# [The problem]
Print all of the data exactly.

# [Supplied information]
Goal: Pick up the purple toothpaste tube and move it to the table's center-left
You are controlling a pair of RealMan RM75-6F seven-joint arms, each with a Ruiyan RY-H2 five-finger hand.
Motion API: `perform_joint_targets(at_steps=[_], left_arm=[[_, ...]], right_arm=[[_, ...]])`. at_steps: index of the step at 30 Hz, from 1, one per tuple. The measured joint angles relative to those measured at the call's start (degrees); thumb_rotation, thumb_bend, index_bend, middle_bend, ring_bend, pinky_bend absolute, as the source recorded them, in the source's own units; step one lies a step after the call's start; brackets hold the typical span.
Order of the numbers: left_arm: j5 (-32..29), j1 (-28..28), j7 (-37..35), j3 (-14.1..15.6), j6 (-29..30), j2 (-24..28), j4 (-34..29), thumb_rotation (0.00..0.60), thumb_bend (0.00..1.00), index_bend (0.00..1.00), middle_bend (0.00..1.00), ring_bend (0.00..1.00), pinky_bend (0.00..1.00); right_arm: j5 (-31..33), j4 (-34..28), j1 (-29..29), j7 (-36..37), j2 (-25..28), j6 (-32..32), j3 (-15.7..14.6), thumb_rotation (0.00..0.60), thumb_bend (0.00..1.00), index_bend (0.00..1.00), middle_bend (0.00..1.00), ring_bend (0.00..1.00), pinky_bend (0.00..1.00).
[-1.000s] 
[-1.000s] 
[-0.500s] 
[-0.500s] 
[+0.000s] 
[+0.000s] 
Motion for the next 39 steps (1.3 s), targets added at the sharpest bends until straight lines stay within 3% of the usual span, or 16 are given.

# [Result for this task]
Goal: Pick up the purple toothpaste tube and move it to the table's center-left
You are controlling a pair of RealMan RM75-6F seven-joint arms, each with a Ruiyan RY-H2 five-finger hand.
Motion API: `perform_joint_targets(at_steps=[_], left_arm=[[_, ...]], right_arm=[[_, ...]])`. at_steps: index of the step at 30 Hz, from 1, one per tuple. The measured joint angles relative to those measured at the call's start (degrees); thumb_rotation, thumb_bend, index_bend, middle_bend, ring_bend, pinky_bend absolute, as the source recorded them, in the source's own units; step one lies a step after the call's start; brackets hold the typical span.
Order of the numbers: left_arm: j5 (-32..29), j1 (-28..28), j7 (-37..35), j3 (-14.1..15.6), j6 (-29..30), j2 (-24..28), j4 (-34..29), thumb_rotation (0.00..0.60), thumb_bend (0.00..1.00), index_bend (0.00..1.00), middle_bend (0.00..1.00), ring_bend (0.00..1.00), pinky_bend (0.00..1.00); right_arm: j5 (-31..33), j4 (-34..28), j1 (-29..29), j7 (-36..37), j2 (-25..28), j6 (-32..32), j3 (-15.7..14.6), thumb_rotation (0.00..0.60), thumb_bend (0.00..1.00), index_bend (0.00..1.00), middle_bend (0.00..1.00), ring_bend (0.00..1.00), pinky_bend (0.00..1.00).
[-1.000s] 
[-1.000s] 
[-0.500s] 
[-0.500s] 
[+0.000s] 
[+0.000s] 
Motion for the next 39 steps (1.3 s), targets added at the sharpest bends until straight lines stay within 3% of the usual span, or 16 are given.

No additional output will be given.